Erst viele Jahre später habe ich verstanden, was ich an diesem Abend erlebt und wahrgenommen habe. Damals, in diesen Stunden an der Grenze, unter all den freudetrunkenen, herzoffenen Menschen aus Ost und West erlebte ich das gemeinschaftliche Gefühl der Verbundenheit, der Freude, der Liebe, der Gewissheit, der Hingabe überwältigend und umfassend. Das besondere Erlebnis einer so tiefen Verbundenheit und Einheit mit vielen verschiedenen und unbekannten Menschen, dass nichts Trennendes mehr wahrnehmbar ist.
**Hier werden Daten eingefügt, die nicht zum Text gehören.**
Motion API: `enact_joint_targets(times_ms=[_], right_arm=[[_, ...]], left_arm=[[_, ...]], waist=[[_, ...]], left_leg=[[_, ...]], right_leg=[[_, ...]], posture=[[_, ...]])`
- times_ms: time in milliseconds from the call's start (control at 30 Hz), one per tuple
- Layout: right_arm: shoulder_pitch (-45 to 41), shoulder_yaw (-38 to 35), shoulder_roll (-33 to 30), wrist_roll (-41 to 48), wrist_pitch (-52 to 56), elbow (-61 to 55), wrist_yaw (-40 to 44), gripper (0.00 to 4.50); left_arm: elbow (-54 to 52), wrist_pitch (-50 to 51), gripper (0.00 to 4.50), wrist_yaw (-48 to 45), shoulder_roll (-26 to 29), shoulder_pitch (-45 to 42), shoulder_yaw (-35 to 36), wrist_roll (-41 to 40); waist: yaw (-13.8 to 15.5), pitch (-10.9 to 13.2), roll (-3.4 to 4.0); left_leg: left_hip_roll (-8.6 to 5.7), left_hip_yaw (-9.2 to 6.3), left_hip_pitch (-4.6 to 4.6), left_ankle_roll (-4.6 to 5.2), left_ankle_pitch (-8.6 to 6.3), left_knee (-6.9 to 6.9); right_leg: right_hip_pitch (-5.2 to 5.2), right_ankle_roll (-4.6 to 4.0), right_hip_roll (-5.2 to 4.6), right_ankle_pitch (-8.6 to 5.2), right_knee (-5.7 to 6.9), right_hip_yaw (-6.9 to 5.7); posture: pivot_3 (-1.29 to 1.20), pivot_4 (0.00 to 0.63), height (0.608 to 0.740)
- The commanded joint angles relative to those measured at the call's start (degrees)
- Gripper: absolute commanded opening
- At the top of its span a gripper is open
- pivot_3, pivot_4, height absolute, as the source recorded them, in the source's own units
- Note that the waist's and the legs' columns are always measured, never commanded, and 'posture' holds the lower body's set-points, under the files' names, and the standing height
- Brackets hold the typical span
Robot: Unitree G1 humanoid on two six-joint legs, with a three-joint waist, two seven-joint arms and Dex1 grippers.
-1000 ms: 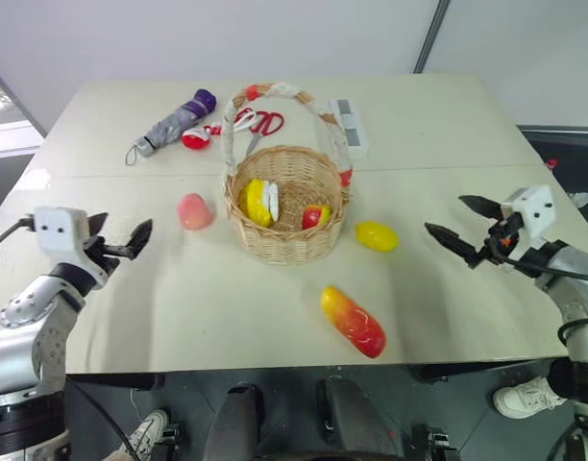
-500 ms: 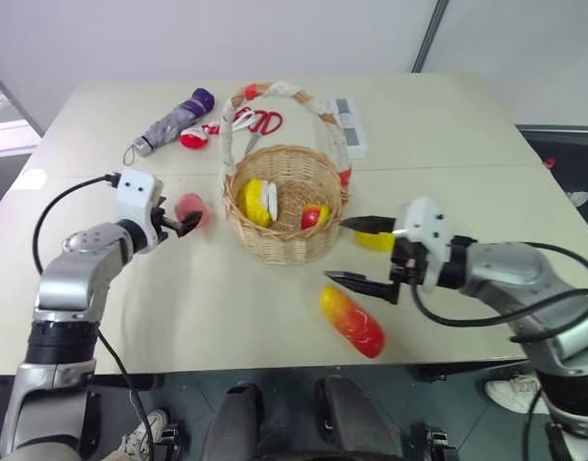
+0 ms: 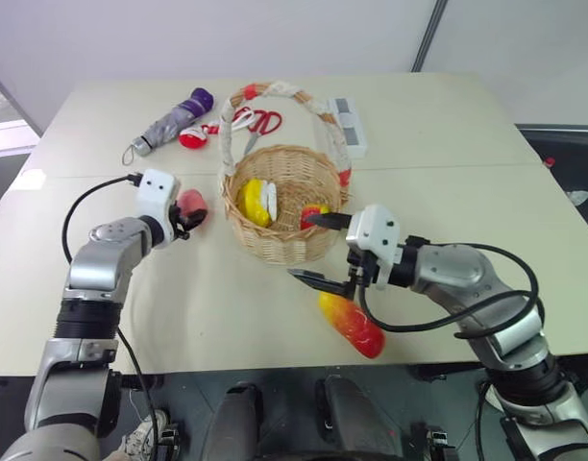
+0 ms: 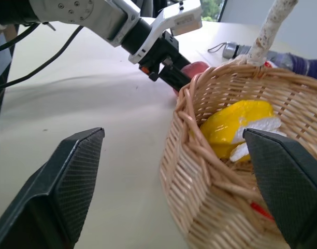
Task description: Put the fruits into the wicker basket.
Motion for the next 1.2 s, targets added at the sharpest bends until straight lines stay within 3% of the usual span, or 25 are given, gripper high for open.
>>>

Und über dieses Erlebnis ereignete sich gleichzeitig in mir eine sehr besondere und tiefe spirituelle Erfahrung, das Eintauchen in das „Einheitsbewusstsein“. Im Auflösen der äußeren und inneren Grenzen, alles ist eins, gibt kein Ich und kein Du mehr, kein Ost und kein West, kein Arm und kein Reich, kein Wir und kein Ihr. Alles ist eins: eine riesige unbeschreibliche Erfahrung. Ein zeitloser ewiger Moment des Einsseins mit allem was ist.
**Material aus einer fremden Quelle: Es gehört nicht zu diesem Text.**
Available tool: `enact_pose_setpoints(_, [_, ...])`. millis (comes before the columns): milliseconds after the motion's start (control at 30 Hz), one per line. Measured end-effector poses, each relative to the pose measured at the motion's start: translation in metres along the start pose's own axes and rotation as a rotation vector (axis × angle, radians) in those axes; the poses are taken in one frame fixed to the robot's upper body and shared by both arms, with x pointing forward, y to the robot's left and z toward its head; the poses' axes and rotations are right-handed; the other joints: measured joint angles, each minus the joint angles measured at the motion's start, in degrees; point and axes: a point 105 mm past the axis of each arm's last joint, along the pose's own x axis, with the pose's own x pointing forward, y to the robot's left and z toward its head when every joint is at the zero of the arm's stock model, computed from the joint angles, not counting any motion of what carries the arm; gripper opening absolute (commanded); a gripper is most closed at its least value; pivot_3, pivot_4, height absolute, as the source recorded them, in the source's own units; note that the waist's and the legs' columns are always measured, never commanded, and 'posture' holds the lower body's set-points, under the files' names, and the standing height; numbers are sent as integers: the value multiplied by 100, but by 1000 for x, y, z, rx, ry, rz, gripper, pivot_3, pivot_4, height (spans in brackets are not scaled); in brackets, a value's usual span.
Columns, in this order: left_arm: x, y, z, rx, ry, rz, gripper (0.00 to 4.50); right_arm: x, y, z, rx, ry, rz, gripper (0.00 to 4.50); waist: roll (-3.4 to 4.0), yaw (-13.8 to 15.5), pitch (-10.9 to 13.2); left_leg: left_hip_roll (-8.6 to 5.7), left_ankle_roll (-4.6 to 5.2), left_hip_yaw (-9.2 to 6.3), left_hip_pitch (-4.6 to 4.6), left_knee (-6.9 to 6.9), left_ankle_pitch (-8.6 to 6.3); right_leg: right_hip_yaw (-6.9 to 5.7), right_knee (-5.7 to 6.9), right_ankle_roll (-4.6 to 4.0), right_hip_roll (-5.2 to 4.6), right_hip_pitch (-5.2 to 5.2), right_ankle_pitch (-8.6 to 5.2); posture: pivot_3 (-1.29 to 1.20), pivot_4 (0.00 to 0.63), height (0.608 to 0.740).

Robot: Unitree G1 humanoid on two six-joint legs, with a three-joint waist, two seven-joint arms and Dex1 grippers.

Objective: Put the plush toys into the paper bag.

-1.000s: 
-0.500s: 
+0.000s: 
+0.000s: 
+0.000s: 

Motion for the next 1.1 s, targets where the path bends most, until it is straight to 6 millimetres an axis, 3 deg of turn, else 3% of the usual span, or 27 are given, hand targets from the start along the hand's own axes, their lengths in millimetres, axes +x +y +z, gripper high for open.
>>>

Später wurde mir bewusst, dass Trennung nie ein Endzustand ist. Trennung ist immer ein Schritt auf dem Weg zur Erfahrung der Einheit. Sobald wir auf unseren Lebenswegen Trennung fühlen oder wahrnehmen brauchen wir uns „nur“ zu öffnen und die (inneren) Grenzen aufzuheben. Sofort wird sich die Trennung auflösen und wir können erkennen, dass wir verbunden sind, in Liebe und Einheit. Und daraus kann dann der nächste Schritt, die nächste Erfahrung und Erkenntnis erfolgen.

Unser wahrer eigentlicher Zustand ist Einheit und Einssein mit allem was ist.

Ich wünsche dir und euch bewegende und berührende Erfahrungen mit fallenden Grenzen der Trennung und der daraus entstehenden Erfahrung der Verbundenheit, der Einheit, des Einsseins.